La Mia Escale Bollente nel Lounge dell’Aeroporto

Ero a Fiumicino, in attesa del mio volo per New York. Viaggio d’affari, stanca morta dopo una giornata di riunioni a Roma. Il sole italiano mi aveva lasciata con la pelle salata, sudata, quel gusto di mare anche se ero in città. Entro nel lounge VIP, aria condizionata gelida che mi fa venire i brividi sui capezzoli. Mi siedo su una poltrona di pelle nera, morbida, che scricchiola sotto il mio culo. Ordino un prosecco fresco, bollicine che pizzicano la lingua.

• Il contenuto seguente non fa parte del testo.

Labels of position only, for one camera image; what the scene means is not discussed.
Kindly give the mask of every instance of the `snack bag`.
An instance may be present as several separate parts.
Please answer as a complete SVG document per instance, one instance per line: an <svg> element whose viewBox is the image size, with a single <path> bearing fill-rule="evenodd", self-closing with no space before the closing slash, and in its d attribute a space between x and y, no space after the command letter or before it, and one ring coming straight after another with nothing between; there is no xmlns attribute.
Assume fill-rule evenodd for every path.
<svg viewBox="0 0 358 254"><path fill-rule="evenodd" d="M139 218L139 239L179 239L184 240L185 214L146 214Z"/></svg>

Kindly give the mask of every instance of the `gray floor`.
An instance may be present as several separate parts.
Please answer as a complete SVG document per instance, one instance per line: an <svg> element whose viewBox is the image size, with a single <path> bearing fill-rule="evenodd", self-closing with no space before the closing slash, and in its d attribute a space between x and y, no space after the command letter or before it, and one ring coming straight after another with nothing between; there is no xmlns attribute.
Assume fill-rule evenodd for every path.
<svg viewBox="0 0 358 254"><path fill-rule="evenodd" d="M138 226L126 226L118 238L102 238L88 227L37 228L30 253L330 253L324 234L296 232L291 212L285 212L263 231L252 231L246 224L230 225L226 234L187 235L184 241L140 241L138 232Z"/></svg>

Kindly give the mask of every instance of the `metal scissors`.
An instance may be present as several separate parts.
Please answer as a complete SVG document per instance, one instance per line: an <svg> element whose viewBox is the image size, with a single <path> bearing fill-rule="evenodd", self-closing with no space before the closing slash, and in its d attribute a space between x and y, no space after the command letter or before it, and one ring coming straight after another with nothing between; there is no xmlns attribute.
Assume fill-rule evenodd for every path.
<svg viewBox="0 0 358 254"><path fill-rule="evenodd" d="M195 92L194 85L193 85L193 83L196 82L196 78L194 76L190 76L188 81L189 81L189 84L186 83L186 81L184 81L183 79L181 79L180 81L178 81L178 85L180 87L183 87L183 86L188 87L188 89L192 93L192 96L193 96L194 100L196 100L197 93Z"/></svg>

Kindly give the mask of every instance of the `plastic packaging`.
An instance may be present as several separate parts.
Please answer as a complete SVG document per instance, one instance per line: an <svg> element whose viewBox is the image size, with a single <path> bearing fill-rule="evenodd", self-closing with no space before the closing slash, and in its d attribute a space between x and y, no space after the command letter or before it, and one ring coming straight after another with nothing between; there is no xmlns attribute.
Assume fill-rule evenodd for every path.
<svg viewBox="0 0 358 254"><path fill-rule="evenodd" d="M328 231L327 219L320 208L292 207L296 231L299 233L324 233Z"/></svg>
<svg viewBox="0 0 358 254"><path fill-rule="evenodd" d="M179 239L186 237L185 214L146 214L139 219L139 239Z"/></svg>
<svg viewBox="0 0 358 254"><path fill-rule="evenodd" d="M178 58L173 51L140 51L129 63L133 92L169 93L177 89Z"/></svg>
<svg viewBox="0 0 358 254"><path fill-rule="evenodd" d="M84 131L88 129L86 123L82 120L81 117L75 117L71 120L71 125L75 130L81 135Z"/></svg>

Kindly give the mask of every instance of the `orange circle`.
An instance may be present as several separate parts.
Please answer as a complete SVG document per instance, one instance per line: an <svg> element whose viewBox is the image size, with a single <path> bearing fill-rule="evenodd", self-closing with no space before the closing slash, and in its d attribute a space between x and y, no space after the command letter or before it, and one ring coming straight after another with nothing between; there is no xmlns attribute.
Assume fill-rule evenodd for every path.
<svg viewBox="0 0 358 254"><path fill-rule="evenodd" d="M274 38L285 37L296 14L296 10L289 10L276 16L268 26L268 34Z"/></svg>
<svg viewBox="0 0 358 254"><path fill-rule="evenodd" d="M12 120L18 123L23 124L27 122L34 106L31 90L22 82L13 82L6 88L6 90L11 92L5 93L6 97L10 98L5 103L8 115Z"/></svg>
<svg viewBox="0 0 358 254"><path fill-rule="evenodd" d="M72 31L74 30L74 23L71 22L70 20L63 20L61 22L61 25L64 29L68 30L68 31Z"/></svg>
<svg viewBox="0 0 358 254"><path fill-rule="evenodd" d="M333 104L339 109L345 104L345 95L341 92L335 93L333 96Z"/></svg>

Lo vedo lì, al bar. Alto, occhi azzurri, camicia sbottonata quel tanto che basta per intravedere i pettorali abbronzati. Straniero, forse francese o americano. Mi guarda, sorride. Io ricambio, gambe accavallate, la gonna che sale un po’. ‘Buonasera’, dice con accento sexy. ‘Posso offrirti un altro drink?’ Io annuisco, sento già il calore tra le cosce. Parliamo. Si chiama Alex, di passaggio per Milano. Voli che si incrociano, come noi. La sua mano sfiora la mia sul bicchiere, elettricità. L’aria è densa, odore di cuoio e del suo profumo muschiato. ‘Hai fretta?’, chiedo ridendo. ‘Il mio volo è tra due ore’. Lui: ‘Basta per divertirci’. Cuore che batte forte. Lontana da casa, da tutto, nessuno mi giudica.

L’Incontro Casuale e la Tensione che Sale

Ci alziamo, andiamo verso l’hotel transit dell’aeroporto. Ascensore, corpi vicini, il suo respiro sul collo. ‘Voglio leccarti tutta’, mi sussurra. Io gemo piano, ‘Fallo’. Entriamo in camera, porta che sbatte. Luci basse, ronzio dei motori lontani. Mi spinge contro il muro, bacia la bocca con urgenza, lingua che invade. Mani ovunque: slaccia la blusa, succhia i capezzoli duri come sassi. ‘Sei bagnata fradicia’, dice infilando dita nella mia fica rasata. Io ansimo, ‘Scopami, cazzo’. Lo spingo in ginocchio, gli tiro giù i pantaloni. Il cazzo è grosso, venoso, duro come ferro. Lo prendo in bocca, succhio forte, saliva che cola, gusto salato di precum. Geme, ‘Brava troia italiana’.

Il Sesso Intenso nella Camera dell’Hotel Transit

Mi butta sul letto, lenzuola fredde contro la pelle rovente. Mi apre le gambe, lecca la fica con foga, lingua sul clito che mi fa tremare. ‘Urlo, sììì!’. Poi mi gira, a pecorina. Sputa sul buco del culo, infila un dito, poi due. ‘Ti sfondo tutto’. Entra nella fica prima, colpi potenti, palle che sbattono sul mio clito. ‘Più forte!’, grido. Cambia, spinge nel culo piano, poi violento. Dolore e piacere misti, mi masturbo la fica mentre mi incula. sudo, puzzo di sesso, clim che ronza. Viene dentro, sperma caldo che cola. Io squirto sul letto, orgasmo che mi spacca.

Doccia veloce, acqua bollente che lava il sudore e il suo seme. ‘Non dirmi niente di te’, dico vestendomi. Sorriso complice. Esco, anonymat totale. Al gate, seduto in aereo, decollo con il rumore dei motori. Ricordo il suo cazzo in bocca, il sapore del mio umore sulla sua lingua, il bruciore nel culo. Libera, viva. Prossima volta, chissà. Ma questo resta mio, segreto.